* [About this task]: Isolate every line in the data with the string "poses" and copy it.

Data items

▼

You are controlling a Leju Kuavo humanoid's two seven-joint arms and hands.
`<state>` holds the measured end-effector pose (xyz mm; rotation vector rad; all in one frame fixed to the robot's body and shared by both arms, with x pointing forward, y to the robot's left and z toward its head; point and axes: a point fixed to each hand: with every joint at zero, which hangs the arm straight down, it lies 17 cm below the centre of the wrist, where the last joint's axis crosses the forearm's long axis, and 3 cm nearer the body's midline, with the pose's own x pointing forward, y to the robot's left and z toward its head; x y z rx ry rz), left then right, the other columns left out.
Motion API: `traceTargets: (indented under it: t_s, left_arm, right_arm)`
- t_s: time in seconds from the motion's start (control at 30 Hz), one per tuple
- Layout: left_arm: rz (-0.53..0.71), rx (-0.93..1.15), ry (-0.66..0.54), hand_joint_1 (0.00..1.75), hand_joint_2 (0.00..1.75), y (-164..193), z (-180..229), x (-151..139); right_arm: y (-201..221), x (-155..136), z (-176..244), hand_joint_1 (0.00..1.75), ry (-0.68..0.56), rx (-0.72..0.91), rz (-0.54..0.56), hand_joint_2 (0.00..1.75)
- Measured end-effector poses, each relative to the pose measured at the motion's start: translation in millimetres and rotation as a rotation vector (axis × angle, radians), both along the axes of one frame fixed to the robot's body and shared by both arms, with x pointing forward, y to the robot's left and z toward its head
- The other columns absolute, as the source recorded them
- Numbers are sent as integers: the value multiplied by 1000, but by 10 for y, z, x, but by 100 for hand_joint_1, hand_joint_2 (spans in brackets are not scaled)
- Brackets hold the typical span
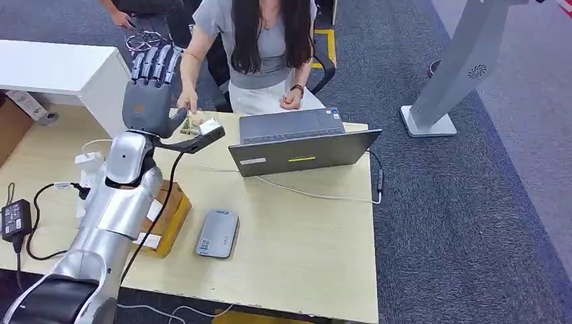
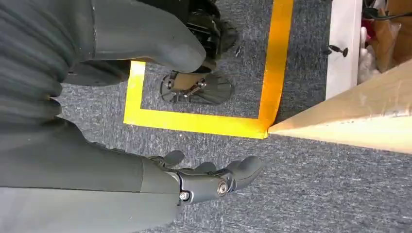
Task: Pass the card to the sensor for recognition and then transmit it.
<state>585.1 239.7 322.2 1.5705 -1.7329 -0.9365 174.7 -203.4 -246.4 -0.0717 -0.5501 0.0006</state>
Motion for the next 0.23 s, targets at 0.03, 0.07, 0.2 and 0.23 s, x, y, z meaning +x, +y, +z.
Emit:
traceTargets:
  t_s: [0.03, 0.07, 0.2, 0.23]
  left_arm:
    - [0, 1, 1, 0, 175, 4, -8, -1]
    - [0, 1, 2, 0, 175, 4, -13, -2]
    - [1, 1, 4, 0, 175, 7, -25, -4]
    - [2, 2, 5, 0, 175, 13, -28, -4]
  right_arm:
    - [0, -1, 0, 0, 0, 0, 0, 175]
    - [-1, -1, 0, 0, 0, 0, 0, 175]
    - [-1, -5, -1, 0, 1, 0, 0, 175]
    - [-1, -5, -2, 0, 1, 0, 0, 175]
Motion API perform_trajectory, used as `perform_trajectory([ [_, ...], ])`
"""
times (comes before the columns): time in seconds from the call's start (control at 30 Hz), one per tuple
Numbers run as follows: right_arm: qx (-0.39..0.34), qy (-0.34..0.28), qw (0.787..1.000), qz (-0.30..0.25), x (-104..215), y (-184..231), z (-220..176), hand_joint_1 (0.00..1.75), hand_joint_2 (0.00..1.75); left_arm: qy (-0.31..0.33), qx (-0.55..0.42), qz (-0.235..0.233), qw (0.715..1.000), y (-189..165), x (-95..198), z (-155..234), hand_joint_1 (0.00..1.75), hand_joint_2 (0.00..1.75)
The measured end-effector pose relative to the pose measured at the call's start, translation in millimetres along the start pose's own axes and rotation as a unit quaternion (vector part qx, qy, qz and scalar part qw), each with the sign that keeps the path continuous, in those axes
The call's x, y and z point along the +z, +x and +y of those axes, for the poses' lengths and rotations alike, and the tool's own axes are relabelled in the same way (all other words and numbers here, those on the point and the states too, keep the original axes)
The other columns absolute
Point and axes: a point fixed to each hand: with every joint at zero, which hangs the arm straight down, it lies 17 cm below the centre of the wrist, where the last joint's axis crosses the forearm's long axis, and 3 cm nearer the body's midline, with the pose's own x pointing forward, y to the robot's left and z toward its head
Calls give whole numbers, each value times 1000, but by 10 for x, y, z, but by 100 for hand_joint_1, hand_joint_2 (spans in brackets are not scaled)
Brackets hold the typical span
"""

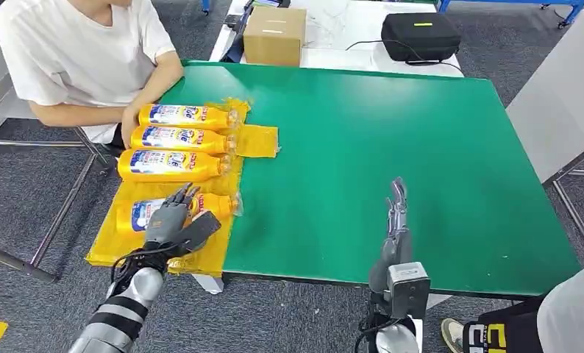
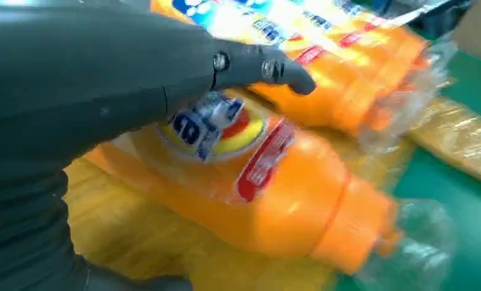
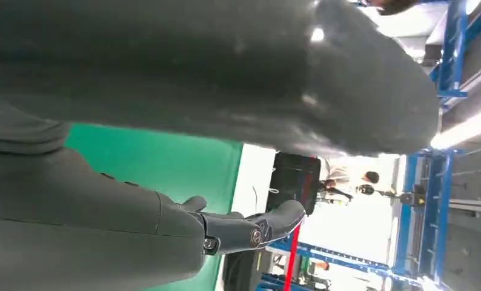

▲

* [Reply to the exercise]:
- Measured end-effector poses, each relative to the pose measured at the motion's start: translation in millimetres and rotation as a rotation vector (axis × angle, radians), both along the axes of one frame fixed to the robot's body and shared by both arms, with x pointing forward, y to the robot's left and z toward its head
The call's x, y and z point along the +z, +x and +y of those axes, for the poses' lengths and rotations alike, and the tool's own axes are relabelled in the same way (all other words and numbers here, those on the point and the states too, keep the original axes)

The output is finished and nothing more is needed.